The Canadian dollar is about to end the day unchanged against the US dollar, earlier it reached a 5-week high. It holds a bullish tone and is challenging a strong technical area. 

Consolidating at weekly lows

USD/CAD dropped today to 1.3484, the lowest since April 25. Then it climbed back above 1.3500 and during the last hours, it remained steady hovering around 1.3500/10. 

The pair continues to move with a clear bearish bias in the short-term but it respected so far the 1.3490-1.3500 support area.  A consolidation below could clear the way to more losses. On the upside, the US dollar needs to rise back above 1.3600 in order to gain strength. 
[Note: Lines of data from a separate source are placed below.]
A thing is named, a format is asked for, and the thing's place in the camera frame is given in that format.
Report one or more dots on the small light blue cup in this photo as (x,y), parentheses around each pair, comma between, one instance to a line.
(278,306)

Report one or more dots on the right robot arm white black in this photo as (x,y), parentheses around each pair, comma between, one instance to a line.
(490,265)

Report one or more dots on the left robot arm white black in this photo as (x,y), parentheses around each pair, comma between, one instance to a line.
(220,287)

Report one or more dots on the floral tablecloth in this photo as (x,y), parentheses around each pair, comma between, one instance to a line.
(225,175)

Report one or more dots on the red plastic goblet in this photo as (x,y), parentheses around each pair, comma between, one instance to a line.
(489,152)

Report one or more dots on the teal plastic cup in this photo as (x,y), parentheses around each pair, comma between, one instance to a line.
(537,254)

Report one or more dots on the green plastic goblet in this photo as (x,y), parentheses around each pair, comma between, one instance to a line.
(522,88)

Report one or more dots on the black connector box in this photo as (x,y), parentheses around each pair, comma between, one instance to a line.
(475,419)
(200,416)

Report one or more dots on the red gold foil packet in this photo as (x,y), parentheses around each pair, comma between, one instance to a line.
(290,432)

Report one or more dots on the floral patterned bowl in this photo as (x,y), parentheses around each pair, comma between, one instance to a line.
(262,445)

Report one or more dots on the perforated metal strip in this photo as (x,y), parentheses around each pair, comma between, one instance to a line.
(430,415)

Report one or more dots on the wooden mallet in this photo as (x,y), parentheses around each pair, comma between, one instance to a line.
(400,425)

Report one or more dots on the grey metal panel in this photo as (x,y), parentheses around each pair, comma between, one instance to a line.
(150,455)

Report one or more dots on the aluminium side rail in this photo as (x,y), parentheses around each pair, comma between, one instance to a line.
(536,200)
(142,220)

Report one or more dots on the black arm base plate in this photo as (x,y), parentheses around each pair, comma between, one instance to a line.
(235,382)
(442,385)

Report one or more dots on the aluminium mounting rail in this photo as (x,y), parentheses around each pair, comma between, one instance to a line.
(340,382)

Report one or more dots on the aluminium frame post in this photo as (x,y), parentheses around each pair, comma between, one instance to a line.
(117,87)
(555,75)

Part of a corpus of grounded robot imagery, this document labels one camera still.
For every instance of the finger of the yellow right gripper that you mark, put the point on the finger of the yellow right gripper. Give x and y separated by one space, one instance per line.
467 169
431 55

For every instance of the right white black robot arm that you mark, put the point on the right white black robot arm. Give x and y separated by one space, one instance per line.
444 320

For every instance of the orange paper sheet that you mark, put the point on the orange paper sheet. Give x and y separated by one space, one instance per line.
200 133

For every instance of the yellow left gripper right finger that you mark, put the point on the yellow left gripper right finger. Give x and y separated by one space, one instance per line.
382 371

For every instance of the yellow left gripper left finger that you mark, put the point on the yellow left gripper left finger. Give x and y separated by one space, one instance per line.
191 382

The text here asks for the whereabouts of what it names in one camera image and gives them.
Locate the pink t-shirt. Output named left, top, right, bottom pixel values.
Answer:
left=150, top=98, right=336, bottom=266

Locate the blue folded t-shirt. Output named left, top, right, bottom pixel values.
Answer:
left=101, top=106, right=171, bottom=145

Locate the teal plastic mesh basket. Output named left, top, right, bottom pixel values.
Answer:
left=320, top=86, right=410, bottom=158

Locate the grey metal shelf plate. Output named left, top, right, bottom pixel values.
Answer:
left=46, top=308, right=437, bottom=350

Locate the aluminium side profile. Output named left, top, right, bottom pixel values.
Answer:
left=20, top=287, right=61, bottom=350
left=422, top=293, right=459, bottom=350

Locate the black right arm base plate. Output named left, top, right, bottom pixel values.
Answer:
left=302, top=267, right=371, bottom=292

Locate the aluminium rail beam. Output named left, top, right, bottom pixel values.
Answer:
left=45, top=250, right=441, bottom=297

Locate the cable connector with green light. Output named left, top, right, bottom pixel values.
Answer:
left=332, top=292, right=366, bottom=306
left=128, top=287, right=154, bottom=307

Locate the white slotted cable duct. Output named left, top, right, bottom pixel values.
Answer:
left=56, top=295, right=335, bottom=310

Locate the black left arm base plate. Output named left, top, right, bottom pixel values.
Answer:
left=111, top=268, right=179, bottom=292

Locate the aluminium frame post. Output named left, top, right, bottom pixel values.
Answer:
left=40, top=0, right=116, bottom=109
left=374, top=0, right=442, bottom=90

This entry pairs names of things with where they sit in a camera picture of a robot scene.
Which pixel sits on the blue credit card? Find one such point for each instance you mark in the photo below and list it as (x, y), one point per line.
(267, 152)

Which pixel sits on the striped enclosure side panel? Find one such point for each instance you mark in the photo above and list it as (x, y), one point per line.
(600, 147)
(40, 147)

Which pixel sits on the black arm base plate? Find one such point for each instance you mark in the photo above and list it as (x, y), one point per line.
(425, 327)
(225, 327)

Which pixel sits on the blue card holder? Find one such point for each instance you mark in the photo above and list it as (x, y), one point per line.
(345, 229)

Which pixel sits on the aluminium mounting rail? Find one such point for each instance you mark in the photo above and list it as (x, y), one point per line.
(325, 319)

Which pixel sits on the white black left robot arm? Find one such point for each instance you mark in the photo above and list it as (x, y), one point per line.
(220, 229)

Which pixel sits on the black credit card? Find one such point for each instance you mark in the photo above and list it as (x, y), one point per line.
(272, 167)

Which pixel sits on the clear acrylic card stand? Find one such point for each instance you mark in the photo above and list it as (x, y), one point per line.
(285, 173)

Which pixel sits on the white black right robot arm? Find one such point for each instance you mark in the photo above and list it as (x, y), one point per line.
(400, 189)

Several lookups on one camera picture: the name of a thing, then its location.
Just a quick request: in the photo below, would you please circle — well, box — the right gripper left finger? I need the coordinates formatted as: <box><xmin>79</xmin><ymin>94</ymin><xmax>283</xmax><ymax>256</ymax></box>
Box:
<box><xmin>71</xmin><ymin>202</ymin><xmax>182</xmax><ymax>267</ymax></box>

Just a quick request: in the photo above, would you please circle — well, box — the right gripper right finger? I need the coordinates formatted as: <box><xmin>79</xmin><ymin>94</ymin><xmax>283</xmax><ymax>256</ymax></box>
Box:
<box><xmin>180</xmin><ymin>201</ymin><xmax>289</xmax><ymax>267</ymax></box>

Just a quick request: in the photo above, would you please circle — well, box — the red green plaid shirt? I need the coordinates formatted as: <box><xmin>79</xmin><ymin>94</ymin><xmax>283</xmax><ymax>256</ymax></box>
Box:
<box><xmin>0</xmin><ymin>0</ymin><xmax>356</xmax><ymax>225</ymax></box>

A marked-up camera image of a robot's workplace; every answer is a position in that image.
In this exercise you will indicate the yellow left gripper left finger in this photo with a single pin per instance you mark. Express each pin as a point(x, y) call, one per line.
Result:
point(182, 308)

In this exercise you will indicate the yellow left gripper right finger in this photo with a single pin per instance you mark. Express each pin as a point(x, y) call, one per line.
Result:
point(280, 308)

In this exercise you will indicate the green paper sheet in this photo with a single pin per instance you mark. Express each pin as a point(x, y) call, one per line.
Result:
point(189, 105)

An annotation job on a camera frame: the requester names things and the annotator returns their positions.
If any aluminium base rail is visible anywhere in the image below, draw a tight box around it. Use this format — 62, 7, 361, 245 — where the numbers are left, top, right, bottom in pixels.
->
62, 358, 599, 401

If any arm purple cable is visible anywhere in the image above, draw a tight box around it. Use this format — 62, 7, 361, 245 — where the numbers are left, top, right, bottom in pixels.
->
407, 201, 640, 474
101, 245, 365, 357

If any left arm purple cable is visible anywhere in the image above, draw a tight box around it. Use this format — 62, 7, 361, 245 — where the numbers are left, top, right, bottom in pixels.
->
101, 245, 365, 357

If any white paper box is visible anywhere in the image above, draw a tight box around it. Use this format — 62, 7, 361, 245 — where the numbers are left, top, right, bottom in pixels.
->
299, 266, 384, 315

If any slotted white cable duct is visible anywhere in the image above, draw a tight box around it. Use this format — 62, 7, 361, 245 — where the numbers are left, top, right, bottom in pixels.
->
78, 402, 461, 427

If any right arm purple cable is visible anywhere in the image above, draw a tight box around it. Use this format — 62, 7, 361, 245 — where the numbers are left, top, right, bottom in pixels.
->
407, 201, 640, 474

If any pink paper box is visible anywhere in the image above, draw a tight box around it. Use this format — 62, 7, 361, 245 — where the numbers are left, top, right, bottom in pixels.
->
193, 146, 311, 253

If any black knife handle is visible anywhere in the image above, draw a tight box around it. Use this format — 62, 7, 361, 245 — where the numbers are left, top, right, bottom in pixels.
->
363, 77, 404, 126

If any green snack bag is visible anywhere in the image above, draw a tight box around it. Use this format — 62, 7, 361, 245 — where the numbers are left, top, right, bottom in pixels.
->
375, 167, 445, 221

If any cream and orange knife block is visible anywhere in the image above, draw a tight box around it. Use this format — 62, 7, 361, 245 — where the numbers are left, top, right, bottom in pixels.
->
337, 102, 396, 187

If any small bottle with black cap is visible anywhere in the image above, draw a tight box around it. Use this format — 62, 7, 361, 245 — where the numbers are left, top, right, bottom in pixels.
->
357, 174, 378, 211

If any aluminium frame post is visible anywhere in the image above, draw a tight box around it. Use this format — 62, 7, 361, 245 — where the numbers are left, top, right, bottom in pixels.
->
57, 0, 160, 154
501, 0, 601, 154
Traders waiting for Wednesday 

Momentum favors the downside in the USD/CAD as crude oil continues to recover (WTI is up almost 1% today) and amid a weak US dollar (DXY dropped to 6-month lows under 97.00). 

US Dollar rebound loses momentum ahead of 97

WTI pushes higher, around $51.30

The key day of the week for the pair is Wednesday. That day, at 14:00 GMT, the Bank of Canada will announce its decision on monetary policy. No change in rates is expected and traders will focus on the statement. According to Brown Brothers Harriman analysts, the central bank will retain its current cautiousness with rates remaining on hold. 

Later on Wednesday, the Federal Reserve will release the minutes of the latest FOMC meeting. The US central bank, as expected, left interest rate unchanged. Traders will look for clues about what the Fed will do in June. The CME Fed Watch Tool, based on Fed Fund futures contract prices, shows a probability of 78.5% of a rate hike in June.